Basta con irse al Medio Oriente para tener la ocasión de contemplar alguno de los espectáculos en los que se dan cien azotes —la línea torcida se paga caro— a una mujer de comportamiento irregular en público para satisfacción de quien una ley bestial se debe cumplir a rajatable. O quizá podremos ver a una mujer que declarada infiel es condenada a mantenerla enterrada inmobilizada en la tierra para que así, en estas condiciones, los hombres que andan por allí, revestidos de jueces, descargarán sobre la hembra una lluvia de piedras hasta acabar con ella. Eso, cuando el castigo será peor, porque caerá sore ella una muerte en vida: un rostro «saneado» con ayuda de ácido, sea sulfúrico, sea nítrico, que levantará la piel, roerá la carne hasta que se esfume una apariencia identitaria.
Si La Línea ha sido una representación alusiva a una realidad incontestable desde la antigüedad, esta performance, que me permitiré llamar Desafío de la desnudez a las piedras, es más un acto de lo que solemos entender por activismo: enfrentrarse a una realidad que se mantiene al margen de lo deseable o legal. En este orden hemos de entender la presencia de la artista totalmente desnuda inmóvil junto a un montón de piedras cada una de las cuales se opone a quien la quiera manejar debido a su dimensión, y con ella el peso. La total desnudez de Alda, tan pecaminosa como perversa para los creyentes, es la vileza de quien censura y aparta la mirada.

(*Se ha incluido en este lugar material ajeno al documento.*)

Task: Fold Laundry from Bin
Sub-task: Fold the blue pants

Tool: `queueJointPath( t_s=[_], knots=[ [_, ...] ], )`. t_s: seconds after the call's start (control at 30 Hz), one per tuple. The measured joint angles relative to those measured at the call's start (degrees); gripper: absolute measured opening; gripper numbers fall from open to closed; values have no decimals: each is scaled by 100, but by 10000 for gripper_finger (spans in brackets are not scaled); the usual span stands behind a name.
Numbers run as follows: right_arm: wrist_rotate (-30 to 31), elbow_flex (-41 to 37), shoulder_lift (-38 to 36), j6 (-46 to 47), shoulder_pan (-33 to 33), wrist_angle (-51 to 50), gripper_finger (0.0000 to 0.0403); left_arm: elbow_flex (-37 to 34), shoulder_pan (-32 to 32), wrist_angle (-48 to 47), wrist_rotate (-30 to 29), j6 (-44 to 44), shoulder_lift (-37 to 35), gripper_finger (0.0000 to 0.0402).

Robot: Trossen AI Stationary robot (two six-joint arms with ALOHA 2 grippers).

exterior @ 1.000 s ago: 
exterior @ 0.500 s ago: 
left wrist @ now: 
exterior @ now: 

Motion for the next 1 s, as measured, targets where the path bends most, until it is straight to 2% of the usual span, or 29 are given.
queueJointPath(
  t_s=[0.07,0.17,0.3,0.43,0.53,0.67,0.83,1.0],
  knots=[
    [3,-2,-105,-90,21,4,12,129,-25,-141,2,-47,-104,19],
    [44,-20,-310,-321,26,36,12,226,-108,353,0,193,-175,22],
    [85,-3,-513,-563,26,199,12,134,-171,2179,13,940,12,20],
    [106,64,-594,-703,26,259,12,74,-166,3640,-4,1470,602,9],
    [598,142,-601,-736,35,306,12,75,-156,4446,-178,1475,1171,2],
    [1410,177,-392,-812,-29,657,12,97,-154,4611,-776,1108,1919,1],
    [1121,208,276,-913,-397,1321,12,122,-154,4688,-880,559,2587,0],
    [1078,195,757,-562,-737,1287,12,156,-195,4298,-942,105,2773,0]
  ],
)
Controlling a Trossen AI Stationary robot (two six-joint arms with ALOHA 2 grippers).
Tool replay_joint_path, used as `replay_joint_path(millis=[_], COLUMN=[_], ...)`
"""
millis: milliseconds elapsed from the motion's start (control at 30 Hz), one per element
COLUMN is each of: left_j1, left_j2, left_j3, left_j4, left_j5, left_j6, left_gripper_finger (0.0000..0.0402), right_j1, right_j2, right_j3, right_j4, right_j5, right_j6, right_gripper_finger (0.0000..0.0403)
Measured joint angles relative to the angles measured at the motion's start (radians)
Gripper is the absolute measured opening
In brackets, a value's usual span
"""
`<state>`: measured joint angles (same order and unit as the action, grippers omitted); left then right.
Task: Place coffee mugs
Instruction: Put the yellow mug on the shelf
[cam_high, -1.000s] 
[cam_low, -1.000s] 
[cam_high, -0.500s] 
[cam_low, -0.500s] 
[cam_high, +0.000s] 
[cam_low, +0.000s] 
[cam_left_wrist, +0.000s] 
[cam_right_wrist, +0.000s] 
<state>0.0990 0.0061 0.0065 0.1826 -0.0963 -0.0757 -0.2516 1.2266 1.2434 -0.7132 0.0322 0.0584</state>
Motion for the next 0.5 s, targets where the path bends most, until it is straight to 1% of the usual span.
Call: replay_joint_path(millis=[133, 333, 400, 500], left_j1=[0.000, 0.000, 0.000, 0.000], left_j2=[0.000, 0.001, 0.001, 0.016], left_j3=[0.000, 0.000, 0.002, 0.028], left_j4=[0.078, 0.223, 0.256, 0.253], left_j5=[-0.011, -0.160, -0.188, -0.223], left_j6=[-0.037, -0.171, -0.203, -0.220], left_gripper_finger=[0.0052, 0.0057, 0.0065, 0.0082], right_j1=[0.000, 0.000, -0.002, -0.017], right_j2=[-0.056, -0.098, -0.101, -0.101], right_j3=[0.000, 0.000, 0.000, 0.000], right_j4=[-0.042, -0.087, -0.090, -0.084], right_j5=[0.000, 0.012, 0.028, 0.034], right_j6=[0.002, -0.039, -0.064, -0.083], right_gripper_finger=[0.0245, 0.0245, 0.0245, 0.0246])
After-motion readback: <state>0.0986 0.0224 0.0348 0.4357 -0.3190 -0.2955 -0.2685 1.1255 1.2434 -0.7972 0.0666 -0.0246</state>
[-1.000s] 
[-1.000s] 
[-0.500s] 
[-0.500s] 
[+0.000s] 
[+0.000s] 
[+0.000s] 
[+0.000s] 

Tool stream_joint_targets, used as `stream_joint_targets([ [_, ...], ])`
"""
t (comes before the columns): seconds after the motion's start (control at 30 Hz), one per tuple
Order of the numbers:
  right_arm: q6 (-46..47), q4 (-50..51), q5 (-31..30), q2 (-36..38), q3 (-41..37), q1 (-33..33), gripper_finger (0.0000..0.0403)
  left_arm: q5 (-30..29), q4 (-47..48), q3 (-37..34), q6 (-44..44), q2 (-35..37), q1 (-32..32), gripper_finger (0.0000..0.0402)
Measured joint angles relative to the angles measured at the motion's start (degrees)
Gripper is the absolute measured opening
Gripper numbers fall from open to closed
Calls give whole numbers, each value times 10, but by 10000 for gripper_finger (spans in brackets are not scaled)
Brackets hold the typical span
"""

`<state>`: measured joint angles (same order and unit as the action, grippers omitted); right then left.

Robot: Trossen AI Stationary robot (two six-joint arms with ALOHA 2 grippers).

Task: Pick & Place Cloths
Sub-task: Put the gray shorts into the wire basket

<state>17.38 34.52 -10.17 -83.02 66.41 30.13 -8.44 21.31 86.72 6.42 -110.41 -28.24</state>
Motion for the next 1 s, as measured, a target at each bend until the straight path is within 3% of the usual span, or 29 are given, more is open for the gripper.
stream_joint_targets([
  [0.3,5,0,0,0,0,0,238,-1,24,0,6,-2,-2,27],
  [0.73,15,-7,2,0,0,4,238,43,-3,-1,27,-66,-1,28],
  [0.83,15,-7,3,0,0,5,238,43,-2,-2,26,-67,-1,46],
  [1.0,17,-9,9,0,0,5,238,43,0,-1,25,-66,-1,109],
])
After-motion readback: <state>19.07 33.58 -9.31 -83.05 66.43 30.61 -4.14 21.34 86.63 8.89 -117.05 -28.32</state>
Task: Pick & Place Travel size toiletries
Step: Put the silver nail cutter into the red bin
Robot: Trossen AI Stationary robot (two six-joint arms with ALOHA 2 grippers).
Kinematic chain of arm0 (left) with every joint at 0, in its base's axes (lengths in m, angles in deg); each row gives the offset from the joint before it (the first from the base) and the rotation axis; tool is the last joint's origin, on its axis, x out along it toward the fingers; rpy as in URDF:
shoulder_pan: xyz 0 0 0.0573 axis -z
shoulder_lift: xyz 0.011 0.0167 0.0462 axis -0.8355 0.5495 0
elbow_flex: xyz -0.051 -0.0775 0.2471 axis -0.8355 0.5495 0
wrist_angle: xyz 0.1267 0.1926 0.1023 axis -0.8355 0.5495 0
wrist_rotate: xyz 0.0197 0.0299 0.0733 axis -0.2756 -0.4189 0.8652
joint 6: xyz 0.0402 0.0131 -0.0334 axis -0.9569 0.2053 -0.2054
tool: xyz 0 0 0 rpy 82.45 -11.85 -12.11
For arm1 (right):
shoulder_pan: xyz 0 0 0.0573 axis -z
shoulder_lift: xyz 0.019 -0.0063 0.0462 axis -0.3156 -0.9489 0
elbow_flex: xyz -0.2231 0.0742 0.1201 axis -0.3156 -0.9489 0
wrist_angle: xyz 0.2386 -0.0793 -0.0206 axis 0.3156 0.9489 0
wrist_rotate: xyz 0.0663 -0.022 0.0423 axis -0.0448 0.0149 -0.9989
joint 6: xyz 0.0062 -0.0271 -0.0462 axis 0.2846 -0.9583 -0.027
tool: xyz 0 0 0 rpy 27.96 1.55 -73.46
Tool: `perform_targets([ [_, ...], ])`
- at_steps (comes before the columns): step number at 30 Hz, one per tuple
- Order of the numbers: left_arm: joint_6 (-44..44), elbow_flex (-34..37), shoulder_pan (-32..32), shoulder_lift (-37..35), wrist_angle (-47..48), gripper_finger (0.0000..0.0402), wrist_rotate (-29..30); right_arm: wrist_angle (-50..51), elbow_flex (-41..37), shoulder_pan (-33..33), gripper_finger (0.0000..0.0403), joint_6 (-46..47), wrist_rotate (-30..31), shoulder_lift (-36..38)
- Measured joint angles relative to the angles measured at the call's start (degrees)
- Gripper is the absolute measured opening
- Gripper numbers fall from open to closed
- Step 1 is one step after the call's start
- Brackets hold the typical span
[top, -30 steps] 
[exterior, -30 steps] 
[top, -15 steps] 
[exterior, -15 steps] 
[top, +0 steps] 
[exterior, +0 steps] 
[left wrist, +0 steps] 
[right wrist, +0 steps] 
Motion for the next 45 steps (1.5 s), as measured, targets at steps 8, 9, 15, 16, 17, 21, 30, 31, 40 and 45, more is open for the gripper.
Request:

A eso alude Ardemani cuando se desviste y plantada ante una carga de grandes piedras, cada una de las cuales es en sí un arma mortal. Porque con la artista no se trata de piedras de un tamaño y peso mediano que llevarán el daño consigo. No, las piedras de que se sirve la artista no son arrojadizas —sopesar una sóla exige un entrenamiento— , porque las empleadas exprofeso son de un tamaño tan imponente que ninguna de ellas es fácil levantarla y arrojarla a más de medio metro de quien lo intente. No son las más grandes y pesadas las auténticas, aquellas que mortifican, quiero decir que matan lenta y realmente. No, son aquellas otras las que más lentamente producen las diversas heridas que acabarán con la denunciada, acusada e imputada.
Alda Ardemani, la artista desnuda ahí, ante un camión de piedras enormes y pesadas, podría echar a la cara de los que vayan a ver una imprecación: «¡Venid y apedreadme, sancionad la nobleza y la pureza, incluso la inocencia!». Alda Ardemani desafía la necedad.
Cada una de sus acciones tiene un puntal que le da fuerza y atrae a quien quiera pensar. La mentira, el chantaje, el fraude, la maldad, el maltrato del más fuerte sobre el débil, la humillación. Incluso la mala muerte se justifica en nuestras sociedades tan injustas como falsamente democráticas asentadas en un poder que sólo aspira a más poder —porque el poder nunca tiene bastante de sí mismo— por falso que sea.